Hacker News new | past | comments | ask | show | jobs | submit login
Tell HN: The dragon compiler book (2nd edition) is a great book
49 points by jobhdez on June 1, 2023 | hide | past | favorite | 46 comments
Hello,

I have seen a lot of people on the internet say that the dragon book is horrible book to learn compilers from.

well, I have read some of the second edition of the dragon book and I think it is a great book. The main criticism is that its too focused on parsing. Thats just like 5 chapters. I skipped these and went straight into the intermediate language, code generation, and optimizing chapters.
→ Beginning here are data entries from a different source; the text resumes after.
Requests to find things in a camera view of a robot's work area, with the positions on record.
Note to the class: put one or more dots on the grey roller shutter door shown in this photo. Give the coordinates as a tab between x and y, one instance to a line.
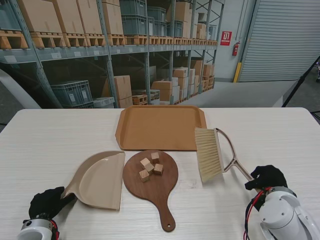
282	40

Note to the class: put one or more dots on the red fire extinguisher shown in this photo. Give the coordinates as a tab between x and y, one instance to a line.
235	49

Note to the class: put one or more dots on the stacked grey plastic crates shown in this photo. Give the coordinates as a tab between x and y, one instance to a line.
133	20

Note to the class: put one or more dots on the red wall sign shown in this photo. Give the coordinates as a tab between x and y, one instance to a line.
225	38

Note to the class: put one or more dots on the round dark wooden cutting board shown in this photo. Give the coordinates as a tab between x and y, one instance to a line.
150	192

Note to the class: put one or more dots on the grey metal shelving rack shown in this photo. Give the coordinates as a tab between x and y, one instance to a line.
110	50

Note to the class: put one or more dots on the low cardboard box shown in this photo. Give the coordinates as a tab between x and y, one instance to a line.
162	90

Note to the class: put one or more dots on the orange wooden pallet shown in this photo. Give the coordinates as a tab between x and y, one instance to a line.
139	100

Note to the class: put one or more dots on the beige plastic dustpan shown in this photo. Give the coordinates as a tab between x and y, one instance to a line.
102	180

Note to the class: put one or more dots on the tall cardboard box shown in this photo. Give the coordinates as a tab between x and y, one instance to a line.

These chapters give a detailed account of things such as register allocation, instruction selection, and instruction scheduling. The optimizing chapters are also good.

im not claiming im an expert compiler person. I am not but compilers is something i want to learn and so i gave the dragon book a try and i really liked it.
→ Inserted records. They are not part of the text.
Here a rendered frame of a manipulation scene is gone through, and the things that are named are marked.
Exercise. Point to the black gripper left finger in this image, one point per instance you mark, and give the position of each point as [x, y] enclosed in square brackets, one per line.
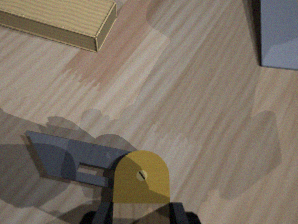
[103, 215]

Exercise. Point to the l-shaped wooden frame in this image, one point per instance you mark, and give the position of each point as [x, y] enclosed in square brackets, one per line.
[81, 23]

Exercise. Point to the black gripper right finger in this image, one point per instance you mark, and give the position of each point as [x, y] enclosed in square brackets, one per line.
[179, 216]

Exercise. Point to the try square with wooden stock and grey blade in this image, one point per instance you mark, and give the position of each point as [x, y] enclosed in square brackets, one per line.
[279, 34]
more importantly the dragon book made me realize that compilers are mathematical systems in a way. the ast is tree and trees have mathematical properties but graphs are needed for register allocation, dataflow analysis for optimization. optimization is math problem.

So i think this book gave me a better understanding of the field and it made appreciate compilers.
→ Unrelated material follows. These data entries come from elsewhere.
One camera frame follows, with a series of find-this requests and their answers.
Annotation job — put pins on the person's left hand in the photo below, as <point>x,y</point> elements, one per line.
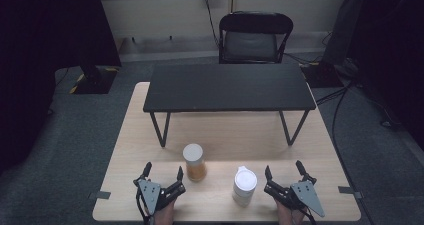
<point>165,213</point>

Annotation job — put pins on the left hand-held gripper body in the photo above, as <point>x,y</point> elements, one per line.
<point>149,191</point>

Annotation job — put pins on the dark curtain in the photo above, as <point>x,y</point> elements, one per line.
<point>390,51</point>
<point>43,51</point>

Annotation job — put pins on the white bottle with spout lid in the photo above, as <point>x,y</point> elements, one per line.
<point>245,185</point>

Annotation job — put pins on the orange jar with white lid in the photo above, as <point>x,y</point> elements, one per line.
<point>194,163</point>

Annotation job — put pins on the person's right hand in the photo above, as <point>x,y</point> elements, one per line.
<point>286,214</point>

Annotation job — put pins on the black stand base yellow tape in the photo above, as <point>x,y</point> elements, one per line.
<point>95,80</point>

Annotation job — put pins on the grey tape piece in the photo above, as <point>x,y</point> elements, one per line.
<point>100,195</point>
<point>350,191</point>

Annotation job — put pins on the black desk shelf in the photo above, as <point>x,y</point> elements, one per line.
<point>230,86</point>

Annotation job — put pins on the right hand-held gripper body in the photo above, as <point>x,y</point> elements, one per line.
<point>305,195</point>

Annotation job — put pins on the black folding chair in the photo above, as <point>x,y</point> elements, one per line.
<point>250,38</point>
i'd say if youre interested in compilers you can start with "essence of compilation" by dr. siek and get some experience writing compilers and then read the dragon book.

i just wanted to share my experience. i think the dragon book is a great book.




Besides devoting too many pages to parsing, I think compiler practitioners have low opinion of the book because it isn't useful for them. For example, the second edition claims to be updated to modern optimization techniques, and in a sense that's true, but it is useless because the book isn't using SSA. For practitioners, SSA is not optional these days, and everything about optimization in the book needs to be updated to SSA to be useful.

But you are probably not a compiler practitioner. Then I agree it is a good book to learn about compilers.


But the dragon book introduces three address code. SSA is a variant of three address code. Take a look here http://www.cs.columbia.edu/~aho/cs4115/Lectures/15-03-25.htm....


3AC/TAC is something fundamentally different than SSA. Sure, both somehow superficially constrain how you write variable assignment statements - if your intermediate representation contains such things and is a list of instructions. 3AC means that your "instructions" have <=3 operands, SSA means each "syntactic" variable is assigned at most once, that is: they are not a variable anymore. In fact, SSA transformation makes an imperative program referentially transparent (excluding any loads/stores from/to memory) and thus makes it a pure functional program (excluding memory). You can see a program in SSA form simply as a functional program where each basic block is a (nested) function and each PHI is a parameter of the function. SSA as a list of instructions/statements as in 3AC is a red herring and doesn't have any relation to why it's used in compilers/for static analysis. SSA is not a variant of 3AC, also because SSA transformation of 3AC requires the same algorithms as SSA transformation of any other common imperative IR does.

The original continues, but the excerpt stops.